Assigned task
Provide again, from the entries below, every line from the one containing "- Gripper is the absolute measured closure" through the one containing "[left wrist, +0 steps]", exactly as written, and no other line.

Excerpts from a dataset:

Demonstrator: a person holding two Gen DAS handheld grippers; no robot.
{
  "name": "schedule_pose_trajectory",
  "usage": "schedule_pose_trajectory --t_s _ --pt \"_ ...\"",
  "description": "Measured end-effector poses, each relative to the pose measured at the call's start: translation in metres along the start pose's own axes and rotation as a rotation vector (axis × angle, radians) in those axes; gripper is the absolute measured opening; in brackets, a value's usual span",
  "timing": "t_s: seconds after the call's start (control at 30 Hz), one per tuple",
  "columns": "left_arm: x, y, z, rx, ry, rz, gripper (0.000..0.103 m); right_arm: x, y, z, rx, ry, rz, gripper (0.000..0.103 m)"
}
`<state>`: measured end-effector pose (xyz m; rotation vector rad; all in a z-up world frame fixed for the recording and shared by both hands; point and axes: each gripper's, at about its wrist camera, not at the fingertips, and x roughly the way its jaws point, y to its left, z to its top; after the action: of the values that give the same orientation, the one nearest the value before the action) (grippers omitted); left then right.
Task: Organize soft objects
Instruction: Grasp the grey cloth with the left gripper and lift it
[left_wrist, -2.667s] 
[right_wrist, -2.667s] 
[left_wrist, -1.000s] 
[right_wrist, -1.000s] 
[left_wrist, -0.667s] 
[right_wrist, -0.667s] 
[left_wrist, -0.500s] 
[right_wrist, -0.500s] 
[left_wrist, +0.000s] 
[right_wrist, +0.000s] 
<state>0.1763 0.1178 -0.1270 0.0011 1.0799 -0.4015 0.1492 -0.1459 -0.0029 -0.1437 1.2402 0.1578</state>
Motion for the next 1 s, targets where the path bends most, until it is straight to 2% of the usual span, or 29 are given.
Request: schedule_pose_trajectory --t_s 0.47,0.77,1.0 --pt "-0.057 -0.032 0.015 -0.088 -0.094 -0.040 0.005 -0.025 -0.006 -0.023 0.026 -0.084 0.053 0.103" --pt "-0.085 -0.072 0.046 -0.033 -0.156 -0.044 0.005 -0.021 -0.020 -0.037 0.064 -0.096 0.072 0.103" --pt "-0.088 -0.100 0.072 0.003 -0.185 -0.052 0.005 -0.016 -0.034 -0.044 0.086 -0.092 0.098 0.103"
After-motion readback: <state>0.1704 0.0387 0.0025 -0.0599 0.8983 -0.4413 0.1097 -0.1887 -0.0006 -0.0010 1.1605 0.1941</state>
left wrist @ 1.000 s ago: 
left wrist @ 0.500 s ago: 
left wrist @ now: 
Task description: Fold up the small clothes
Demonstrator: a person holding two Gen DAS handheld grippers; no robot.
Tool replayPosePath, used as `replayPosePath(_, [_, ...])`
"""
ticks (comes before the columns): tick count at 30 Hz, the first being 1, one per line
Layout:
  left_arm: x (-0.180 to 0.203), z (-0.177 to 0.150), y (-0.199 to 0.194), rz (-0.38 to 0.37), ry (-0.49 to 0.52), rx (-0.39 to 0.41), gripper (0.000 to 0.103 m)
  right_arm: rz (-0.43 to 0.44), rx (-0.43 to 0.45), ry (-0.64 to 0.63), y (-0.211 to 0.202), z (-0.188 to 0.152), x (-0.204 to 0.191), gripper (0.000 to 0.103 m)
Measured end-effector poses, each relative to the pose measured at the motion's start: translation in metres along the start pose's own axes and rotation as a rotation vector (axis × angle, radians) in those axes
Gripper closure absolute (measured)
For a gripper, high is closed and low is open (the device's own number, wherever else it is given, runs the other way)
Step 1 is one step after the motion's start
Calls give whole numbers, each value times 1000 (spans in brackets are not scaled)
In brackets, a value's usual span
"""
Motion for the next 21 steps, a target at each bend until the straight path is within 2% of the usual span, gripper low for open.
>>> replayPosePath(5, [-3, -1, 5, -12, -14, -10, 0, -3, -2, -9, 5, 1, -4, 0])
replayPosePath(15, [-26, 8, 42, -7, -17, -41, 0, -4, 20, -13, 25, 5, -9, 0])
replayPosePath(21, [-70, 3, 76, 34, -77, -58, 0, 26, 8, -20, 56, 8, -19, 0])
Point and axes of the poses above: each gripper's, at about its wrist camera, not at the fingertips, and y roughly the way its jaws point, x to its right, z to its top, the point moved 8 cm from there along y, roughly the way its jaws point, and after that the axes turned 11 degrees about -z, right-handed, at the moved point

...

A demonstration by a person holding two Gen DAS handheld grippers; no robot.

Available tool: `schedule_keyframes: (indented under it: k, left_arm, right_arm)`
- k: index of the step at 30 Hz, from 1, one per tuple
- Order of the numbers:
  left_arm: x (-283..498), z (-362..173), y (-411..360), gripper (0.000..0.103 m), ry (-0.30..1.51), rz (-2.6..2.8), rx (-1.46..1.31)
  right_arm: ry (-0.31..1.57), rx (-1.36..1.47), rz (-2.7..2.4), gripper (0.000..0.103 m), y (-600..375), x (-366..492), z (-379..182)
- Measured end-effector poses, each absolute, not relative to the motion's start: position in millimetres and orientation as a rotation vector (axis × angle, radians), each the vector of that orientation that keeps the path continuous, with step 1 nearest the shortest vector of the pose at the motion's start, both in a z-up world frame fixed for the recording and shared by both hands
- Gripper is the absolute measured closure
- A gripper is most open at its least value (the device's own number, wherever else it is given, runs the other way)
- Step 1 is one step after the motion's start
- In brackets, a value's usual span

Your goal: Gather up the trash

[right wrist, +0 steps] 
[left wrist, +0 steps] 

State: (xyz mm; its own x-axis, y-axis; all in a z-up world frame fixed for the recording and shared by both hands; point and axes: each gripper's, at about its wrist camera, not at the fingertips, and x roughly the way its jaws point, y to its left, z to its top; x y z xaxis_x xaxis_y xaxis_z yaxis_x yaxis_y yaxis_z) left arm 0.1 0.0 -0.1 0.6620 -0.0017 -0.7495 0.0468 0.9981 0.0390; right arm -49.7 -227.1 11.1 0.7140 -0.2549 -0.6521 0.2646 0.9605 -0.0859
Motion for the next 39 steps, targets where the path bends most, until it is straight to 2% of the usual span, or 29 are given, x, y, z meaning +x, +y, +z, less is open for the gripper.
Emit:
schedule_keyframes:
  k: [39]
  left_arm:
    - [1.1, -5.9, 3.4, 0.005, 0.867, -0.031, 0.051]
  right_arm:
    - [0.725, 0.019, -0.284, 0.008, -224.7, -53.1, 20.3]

The answer
- Gripper is the absolute measured closure
- A gripper is most open at its least value (the device's own number, wherever else it is given, runs the other way)
- Step 1 is one step after the motion's start
- In brackets, a value's usual span

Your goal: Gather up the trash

[right wrist, +0 steps] 
[left wrist, +0 steps] 

No further answer is needed.